Avoid Courts to Lessen the Pain of Family Break-Ups

First published in The Times

12 November 2020

Helen Adam, Charlotte Bradley 

We need to move away from legal disputes for separating families to help to build better relationships and cause less harm.

Society’s approach to divorce and separation has to change.

The family court is stretched beyond its limits by vast numbers of separating parents who disagree about the care of their children. More significantly, our adversarial legal system is a blunt instrument for families going through vulnerable periods in their lives.

A report published today by the Family Solutions Group calls for a rethink. The group was set up in January by Mr Justice Cobb with a remit to consider the needs of separating families before they turn to court. It argues that family law issues — particularly those involving children — must be approached differently from other legal disputes.

First, a legal response to parental disagreements over their children is inappropriate for many, and actively harmful for some. Many disputes about children flow from unresolved emotions caused by the circumstances of relationship’s breakdown. These are relationship issues rather than legal matters. The report suggests a move towards a child-centred, relational approach.

Second, research is clear that parental conflict harms children, affecting their long-term mental health and future life prospects.

Too many children are silent victims of our legal system, with childhoods lived against a backdrop of family conflict. In the vast majority of cases children have no voice in the process.

Today’s report calls on the government to establish a family minister to co-ordinate policy and provision for separating families, beyond the administration of justice.

It advocates public education to reframe our cultural response to family breakdown away from an adversarial legal environment towards a child-centred, relational approach.

Too many parents who separate on difficult terms expect to fight over their competing “rights”, rather than co-operate over their shared responsibilities.

Too many children are silent victims of our legal system. And the report recommends a range of other reforms, including improved information and support for children, with those deemed old enough being consulted on decisions that will affect them.

The report calls for early triaging with parents to assess needs and direct them either to a “safety pathway” for vulnerable families who need access to the family court, or to a co- operative parenting route away from court to promote a long- term parenting relationship. This is not easy for many separating parents. Hence the further recommendation that parents access a holistic range of support from therapists and mediators alongside legal services to help them to resolve issues together.

Compulsory training for all those who practise family law is crucial because it will raise awareness of the psychological implications of separation on parents and children, and the risk of harm that parental conflict has on children.

The report’s recommendations also call for the code of conduct of Resolution, a family law organisation, to be applied by all legal practitioners. All lawyers must acknowledge the impact our conduct has on separating families. At the end of a case, how often do we consider the state in which we leave the parenting relationship and whether parents will manage co-operative parenting in the future?

Today’s report is ambitious — but significant change is needed to give better results for families.

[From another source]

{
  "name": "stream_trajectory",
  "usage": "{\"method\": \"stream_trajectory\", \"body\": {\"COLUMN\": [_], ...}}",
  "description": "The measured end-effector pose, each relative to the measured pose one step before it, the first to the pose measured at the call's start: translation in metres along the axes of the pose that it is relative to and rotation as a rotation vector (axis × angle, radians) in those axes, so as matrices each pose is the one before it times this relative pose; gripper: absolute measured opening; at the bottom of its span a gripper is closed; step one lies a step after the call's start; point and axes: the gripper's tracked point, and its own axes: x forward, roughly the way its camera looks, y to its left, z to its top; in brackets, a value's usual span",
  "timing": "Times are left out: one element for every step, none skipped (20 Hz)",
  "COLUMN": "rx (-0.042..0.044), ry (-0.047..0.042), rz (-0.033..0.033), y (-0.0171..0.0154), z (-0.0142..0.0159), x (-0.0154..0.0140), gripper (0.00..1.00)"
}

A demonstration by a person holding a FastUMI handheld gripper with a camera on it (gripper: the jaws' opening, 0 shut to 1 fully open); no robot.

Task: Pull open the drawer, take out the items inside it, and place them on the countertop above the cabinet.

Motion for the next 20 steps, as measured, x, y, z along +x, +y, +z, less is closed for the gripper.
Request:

Helen Adam, a mediator and former solicitor at Wells Family Mediation, chaired the committee that produced today’s report; Charlotte Bradley, the head of family law at Kingsley Napley, was a member of the committee

What About Me?

The Family Solutions Group

The Family Solutions Group is a sub-group of the Private Law Working Group. It is a multi-disciplinary group with broad and deep expertise in working with separated families in and out of court. We have been tasked with bringing fresh and focused attention to improving the experiences of separating families away from the Family Court where it is safe to do so.

The issue

Every year, around 280,000 children see their parents separate in the UK. How those separations are handled will affect the rest of their lives. The current system is failing many children and their parents, and this affects society as a whole. The financial cost to the tax payer of family failure is now £51bn up from £37bn pa 10 years ago.

The context

When parents separate, the reflex action for many is to frame parenting disagreements as legal disputes. If you have a toothache you go to the dentist; if you have an issue following separation you go to court. Too many parents who separate on difficult terms expect to fight over their competing ‘rights’, rather than cooperate over their shared ‘responsibilities’.

Family breakdown is painful. When people are anxious and / or angry they are extremely vulnerable to manipulation. They need support and an approach that focusses their energy into putting their children above their own hurt feelings; an approach that steers them away from the courts.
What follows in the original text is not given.